4

VALIDATION

QUIZ

To set the stage for this chapter, try answering each of the following statements with Agree or Disagree. Answers appear at the end of the chapter.

Statement

Agree

Disagree

Validation is the act of making sure a project stays within scope, budget, and schedule.

Creating a simple online survey that collects data about your potential users is a valid release that provides value.

Everything is just a hypothesis until it is tested against the marketplace.

The more stakeholders provide feedback, the more they become accountable for the direction of the product.

Being compliant with all the internal governance rules provides all the validation needed to be successful.

Validation is all about closing the feedback loop to collect and measure data. By analyzing the data, you get information that turns into knowledge that can be leveraged for future benefit.

Since value is about delighting the customers who consume and buy your products, it raises this question: When do you actually deliver value?

Does a grand plan have value? Maybe indirectly to internal people who are creating the product. But does it have any value to customers? A plan is just an assumption that the prescribed path will lead to value.

Two famous military leaders and one boxer sum this idea up nicely:

Plans are useless but planning is indispensable.

—Dwight D. Eisenhower

No plan survives contact with the enemy.

—Helmuth von Moltke

Everyone has a plan until they get punched in the face.

—Mike Tyson

Eisenhower’s distinction between planning and plans is even more important in today’s globalized economy where everything moves faster and faster. To be successful, you need to validate your business assumption as quickly as possible. Eric Ries calls this the value hypothesis.1 All ideas are nothing but hypotheses until customers validate them by paying for and using the resulting products or services. This is called validated learning. When you think along these lines, every new product feature becomes an experiment.

“Eighty percent of the time you/we are wrong about what a customer wants” is the realization from Microsoft.2 The company that can fail and learn the fastest on an ongoing basis will be the most successful and sustainable. As an entrepreneur you need to develop the capability to deliver value quickly and learn from your mistakes (or false hypotheses) as quickly as possible.

Former Cisco CEO John Chambers described this in his last public speech as CEO: “Forty percent of businesses in this room, unfortunately, will not exist in a meaningful way in 10 years. 70% of companies will attempt to go digital but only 30% of those will succeed. If I’m not making you sweat, I should be.”3

STAKEHOLDER FEEDBACK

A Scrum product development effort succeeds or fails through the Product Owner. However, the Product Owner is rarely the one and only customer. Typically, the Product Owner represents other stakeholders or even whole market segments.

It is critical to identify and communicate with all stakeholders from the beginning to ensure that you build the best possible product.

Scrum provides an excellent opportunity for stakeholder feedback with the Sprint Review, which creates transparency around the Increment. Stakeholders are the key audience for this event, where you incorporate their feedback into the Product Backlog. Putting your product in front of your stakeholders at least once a Sprint provides these opportunities:

1. Engaging stakeholders. Implementing stakeholder feedback each Sprint helps stakeholders feel listened to and will have them coming back for more.

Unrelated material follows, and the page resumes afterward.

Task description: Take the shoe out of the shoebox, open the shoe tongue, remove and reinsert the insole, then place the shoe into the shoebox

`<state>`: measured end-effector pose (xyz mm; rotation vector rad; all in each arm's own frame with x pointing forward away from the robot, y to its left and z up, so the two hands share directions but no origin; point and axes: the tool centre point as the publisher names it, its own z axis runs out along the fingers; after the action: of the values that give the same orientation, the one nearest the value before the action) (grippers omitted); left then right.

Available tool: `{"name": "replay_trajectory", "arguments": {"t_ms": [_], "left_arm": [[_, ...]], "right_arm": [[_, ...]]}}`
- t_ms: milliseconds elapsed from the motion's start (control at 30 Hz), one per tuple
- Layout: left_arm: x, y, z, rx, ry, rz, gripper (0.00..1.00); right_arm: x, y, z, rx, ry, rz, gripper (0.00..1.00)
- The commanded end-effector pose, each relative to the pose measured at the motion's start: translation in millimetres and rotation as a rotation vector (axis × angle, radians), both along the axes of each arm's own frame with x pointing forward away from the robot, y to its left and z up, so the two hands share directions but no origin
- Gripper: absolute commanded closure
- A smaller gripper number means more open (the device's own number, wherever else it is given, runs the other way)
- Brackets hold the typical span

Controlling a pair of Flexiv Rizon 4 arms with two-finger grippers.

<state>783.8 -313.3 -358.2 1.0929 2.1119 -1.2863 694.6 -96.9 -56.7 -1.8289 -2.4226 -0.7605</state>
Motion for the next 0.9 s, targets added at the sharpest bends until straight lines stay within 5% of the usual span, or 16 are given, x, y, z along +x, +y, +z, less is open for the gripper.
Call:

2. Correcting course. The more often stakeholders see the product, the less you risk going in the wrong direction for too long.

3. Creating accountability. The more transparency you create, the harder it is for stakeholders to hide behind ignorance.

A good example of stakeholder validation is a Subway sandwich shop. Subway creates transparency between the sandwich creation and the customer (see Figure 4-1):

1. Engaging stakeholders. At Subway, you build the sandwich together. The sandwich maker does not go for too long without direction from the customer.

2. Correcting course. Change your mind on sandwich ingredients along the way. “Oooh, those peppers look good, can I have more of those?”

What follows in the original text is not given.